Suppose a case arises before nine judges. B steals A's watch and sells it to C.
3 judges hold for A on the ground that a thief can pass no title in stolen goods, even to a good-faith buyer, as they find C to have been.
2 judges hold for A on the ground that, although a thief can pass title in stolen goods to a good-faith buyer, on the facts of the particular case C has not acted in good faith.
4 judges hold for C on the ground that a thief can pass title to a good-faith buyer and that on the facts C has acted in good faith.
There is a majority of 5 to 4 for A, who wins.

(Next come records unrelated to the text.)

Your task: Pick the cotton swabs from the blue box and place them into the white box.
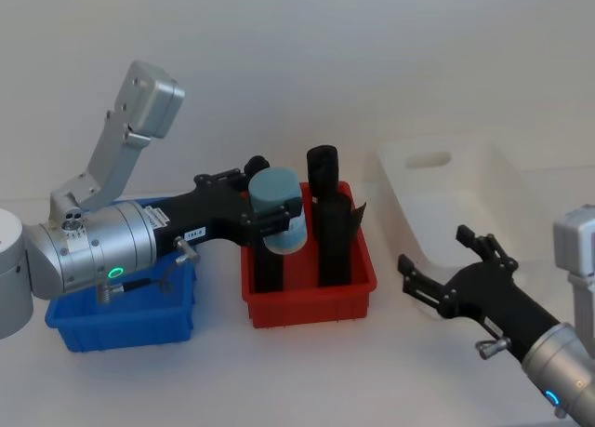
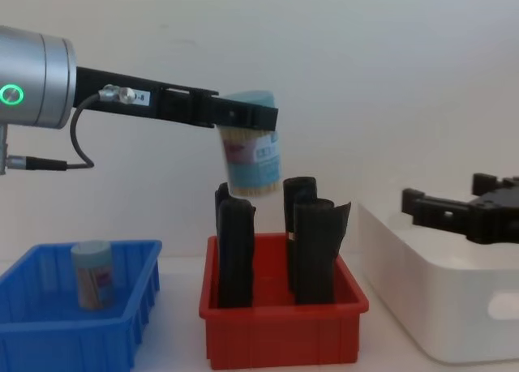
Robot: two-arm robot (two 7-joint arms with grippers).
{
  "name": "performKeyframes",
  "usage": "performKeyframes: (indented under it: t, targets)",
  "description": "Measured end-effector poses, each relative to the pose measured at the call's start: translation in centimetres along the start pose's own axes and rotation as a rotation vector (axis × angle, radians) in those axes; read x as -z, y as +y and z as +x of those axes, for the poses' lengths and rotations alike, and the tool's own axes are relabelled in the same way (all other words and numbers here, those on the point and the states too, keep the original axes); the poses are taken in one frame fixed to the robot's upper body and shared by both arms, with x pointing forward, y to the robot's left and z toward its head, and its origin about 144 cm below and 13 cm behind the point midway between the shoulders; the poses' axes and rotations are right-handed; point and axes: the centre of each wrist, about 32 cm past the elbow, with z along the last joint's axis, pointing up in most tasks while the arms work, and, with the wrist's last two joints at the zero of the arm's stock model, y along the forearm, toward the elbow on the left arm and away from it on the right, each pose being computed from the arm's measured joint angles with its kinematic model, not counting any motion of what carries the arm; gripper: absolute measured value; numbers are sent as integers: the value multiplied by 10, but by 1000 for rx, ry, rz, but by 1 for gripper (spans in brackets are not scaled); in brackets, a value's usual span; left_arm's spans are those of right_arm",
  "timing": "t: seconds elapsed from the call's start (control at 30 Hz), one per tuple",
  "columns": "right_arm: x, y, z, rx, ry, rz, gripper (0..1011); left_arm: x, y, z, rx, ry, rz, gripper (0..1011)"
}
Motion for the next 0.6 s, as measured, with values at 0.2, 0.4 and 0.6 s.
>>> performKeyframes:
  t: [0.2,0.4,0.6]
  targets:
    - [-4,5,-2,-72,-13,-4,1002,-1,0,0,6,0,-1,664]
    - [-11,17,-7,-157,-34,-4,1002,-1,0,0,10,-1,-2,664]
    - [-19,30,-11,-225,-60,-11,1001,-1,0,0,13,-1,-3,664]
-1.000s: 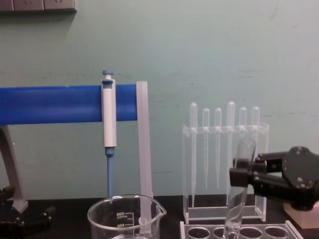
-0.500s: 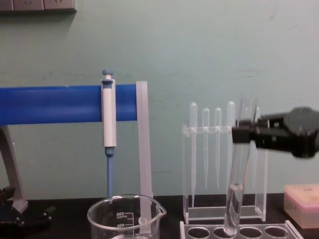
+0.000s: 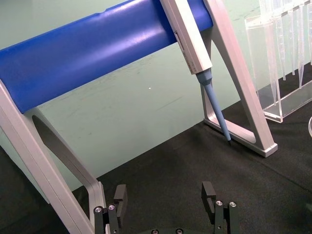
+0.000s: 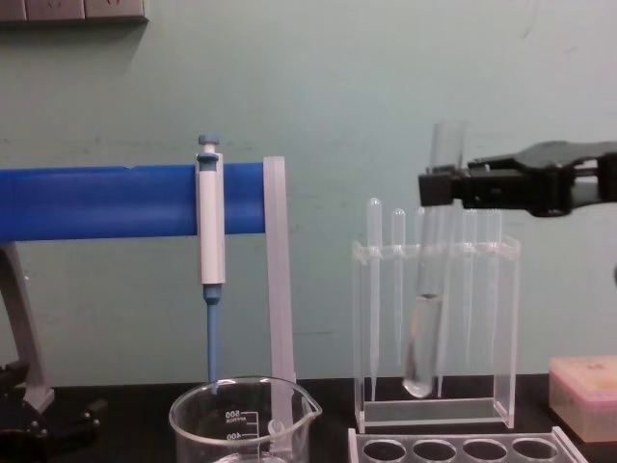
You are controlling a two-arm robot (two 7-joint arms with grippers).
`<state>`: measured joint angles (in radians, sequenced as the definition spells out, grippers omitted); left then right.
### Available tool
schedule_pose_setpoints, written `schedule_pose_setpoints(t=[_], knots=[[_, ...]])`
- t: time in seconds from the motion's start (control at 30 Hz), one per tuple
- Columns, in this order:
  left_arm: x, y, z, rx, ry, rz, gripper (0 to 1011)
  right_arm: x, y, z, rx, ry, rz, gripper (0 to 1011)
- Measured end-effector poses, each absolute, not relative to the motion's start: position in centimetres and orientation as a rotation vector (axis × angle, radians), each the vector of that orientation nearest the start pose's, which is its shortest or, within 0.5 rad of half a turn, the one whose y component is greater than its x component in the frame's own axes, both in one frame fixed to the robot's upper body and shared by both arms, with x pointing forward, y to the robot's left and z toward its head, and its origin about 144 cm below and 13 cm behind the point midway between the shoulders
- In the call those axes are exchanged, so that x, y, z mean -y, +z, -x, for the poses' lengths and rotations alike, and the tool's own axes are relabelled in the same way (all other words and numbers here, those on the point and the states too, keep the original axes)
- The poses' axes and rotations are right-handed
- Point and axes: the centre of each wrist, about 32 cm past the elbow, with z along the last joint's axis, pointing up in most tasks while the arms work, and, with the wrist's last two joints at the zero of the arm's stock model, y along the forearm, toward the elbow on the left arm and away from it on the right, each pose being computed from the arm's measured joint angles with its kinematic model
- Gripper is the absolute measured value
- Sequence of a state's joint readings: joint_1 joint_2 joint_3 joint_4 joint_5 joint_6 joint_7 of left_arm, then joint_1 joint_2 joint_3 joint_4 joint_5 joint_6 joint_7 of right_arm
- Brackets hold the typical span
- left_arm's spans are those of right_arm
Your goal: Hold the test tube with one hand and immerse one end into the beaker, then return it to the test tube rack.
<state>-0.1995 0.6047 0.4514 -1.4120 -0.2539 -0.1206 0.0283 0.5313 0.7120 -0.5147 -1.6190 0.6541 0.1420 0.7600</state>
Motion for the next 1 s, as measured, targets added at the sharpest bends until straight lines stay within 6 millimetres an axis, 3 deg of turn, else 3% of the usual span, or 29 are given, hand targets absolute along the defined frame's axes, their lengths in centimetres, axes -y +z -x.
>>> schedule_pose_setpoints(t=[0.53, 1.0], knots=[[-31.0, 114.0, -48.9, 0.285, 1.248, -0.304, 1000, 24.6, 132.7, -55.5, 0.204, -0.321, 0.103, 239], [-31.0, 114.0, -48.9, 0.285, 1.248, -0.304, 1000, 20.7, 131.0, -58.1, 0.177, -0.239, 0.078, 239]])
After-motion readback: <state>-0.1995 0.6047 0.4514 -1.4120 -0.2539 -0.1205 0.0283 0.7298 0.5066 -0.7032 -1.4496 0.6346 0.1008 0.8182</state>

The principle of law, however, that a thief can pass no title, is actually supported by only 3 and rejected by 6 (= 2 + 4). Further, a majority of 7 (= 3 + 4) to 2 consider that C has acted in good- faith. If the two relevant issues were voted on separately, it would be held, by a majority of 6 (= 4 + 2) to 3, that a good-faith buyer from a thief is protected and by a majority of 7 (= 3 + 4) to 2 that C has acted in good faith. C wins handsomely on each issue, but he will lose the case in court by a majority of 5 to 4. It would be possible to imagine a case in which, if there were nine separate issues, one party could lose by a vote of eight to one on each issue, and yet have a unanimous decision in his favour!
I dont think this is a matter of ranking of issues. In the OP example, all nine judges use the same logic, but have different beliefs (findings).
The common logical formula is: (C wins) iff (thief can pass title) AND (C in good faith)
A minority of 3 judges do not believe (thief can pass title)
A minority of 2 judges do not find (C in good faith)
The two subsets above happen to not overlap, and the union happens to form a majority of 5.
To say different ranking of issues would (to me anyway) imply each judge has a different logical formula for deciding (C wins). IMHO this is an unnecessary generalization of the OP example.
Anyway, the requested example is easy to construct:
The common logic of the 9 judges is: (C wins) iff $A_1 \cap A_2 \cap \cdots \cap A_9$
For each $i$, a minority of 1 judge does not believe/find $A_i$
The nine subsets happen to not overlap, and the union forms the entire set of 9 judges - each using the same logical formula but voting (C loses) for a different reason.